» INFORMATION SUPPLIED
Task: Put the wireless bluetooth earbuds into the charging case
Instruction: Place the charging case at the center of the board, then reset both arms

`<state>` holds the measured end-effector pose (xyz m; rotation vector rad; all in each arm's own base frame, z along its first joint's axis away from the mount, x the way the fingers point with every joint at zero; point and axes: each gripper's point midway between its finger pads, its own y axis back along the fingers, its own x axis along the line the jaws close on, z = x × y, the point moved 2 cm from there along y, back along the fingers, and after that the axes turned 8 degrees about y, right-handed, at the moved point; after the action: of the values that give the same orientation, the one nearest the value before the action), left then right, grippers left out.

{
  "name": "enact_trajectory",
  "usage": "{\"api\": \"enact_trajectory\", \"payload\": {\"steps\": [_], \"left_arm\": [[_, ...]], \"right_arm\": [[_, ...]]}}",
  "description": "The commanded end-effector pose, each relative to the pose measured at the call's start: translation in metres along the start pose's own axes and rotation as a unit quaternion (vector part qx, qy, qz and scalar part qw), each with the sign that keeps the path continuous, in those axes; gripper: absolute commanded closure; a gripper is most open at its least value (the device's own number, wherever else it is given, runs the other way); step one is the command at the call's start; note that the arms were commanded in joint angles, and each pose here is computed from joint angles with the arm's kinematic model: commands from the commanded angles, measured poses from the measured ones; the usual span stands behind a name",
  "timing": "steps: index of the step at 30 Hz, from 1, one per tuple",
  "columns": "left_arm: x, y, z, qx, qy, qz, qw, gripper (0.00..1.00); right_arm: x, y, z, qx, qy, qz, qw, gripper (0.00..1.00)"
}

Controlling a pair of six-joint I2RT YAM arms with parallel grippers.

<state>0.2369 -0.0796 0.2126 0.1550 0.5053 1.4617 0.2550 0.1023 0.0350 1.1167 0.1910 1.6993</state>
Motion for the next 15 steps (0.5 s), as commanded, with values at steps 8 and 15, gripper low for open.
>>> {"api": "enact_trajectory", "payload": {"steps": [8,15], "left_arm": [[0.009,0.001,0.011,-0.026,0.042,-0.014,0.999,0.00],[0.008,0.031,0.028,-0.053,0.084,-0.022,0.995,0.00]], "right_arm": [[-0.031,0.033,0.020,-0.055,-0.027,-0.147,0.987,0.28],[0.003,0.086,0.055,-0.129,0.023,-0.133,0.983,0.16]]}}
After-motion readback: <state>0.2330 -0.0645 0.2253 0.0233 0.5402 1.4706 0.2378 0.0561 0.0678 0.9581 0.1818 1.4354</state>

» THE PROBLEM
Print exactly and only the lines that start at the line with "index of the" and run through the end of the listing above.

» YOUR SOLUTION
  "timing": "steps: index of the step at 30 Hz, from 1, one per tuple",
  "columns": "left_arm: x, y, z, qx, qy, qz, qw, gripper (0.00..1.00); right_arm: x, y, z, qx, qy, qz, qw, gripper (0.00..1.00)"
}

Controlling a pair of six-joint I2RT YAM arms with parallel grippers.

<state>0.2369 -0.0796 0.2126 0.1550 0.5053 1.4617 0.2550 0.1023 0.0350 1.1167 0.1910 1.6993</state>
Motion for the next 15 steps (0.5 s), as commanded, with values at steps 8 and 15, gripper low for open.
>>> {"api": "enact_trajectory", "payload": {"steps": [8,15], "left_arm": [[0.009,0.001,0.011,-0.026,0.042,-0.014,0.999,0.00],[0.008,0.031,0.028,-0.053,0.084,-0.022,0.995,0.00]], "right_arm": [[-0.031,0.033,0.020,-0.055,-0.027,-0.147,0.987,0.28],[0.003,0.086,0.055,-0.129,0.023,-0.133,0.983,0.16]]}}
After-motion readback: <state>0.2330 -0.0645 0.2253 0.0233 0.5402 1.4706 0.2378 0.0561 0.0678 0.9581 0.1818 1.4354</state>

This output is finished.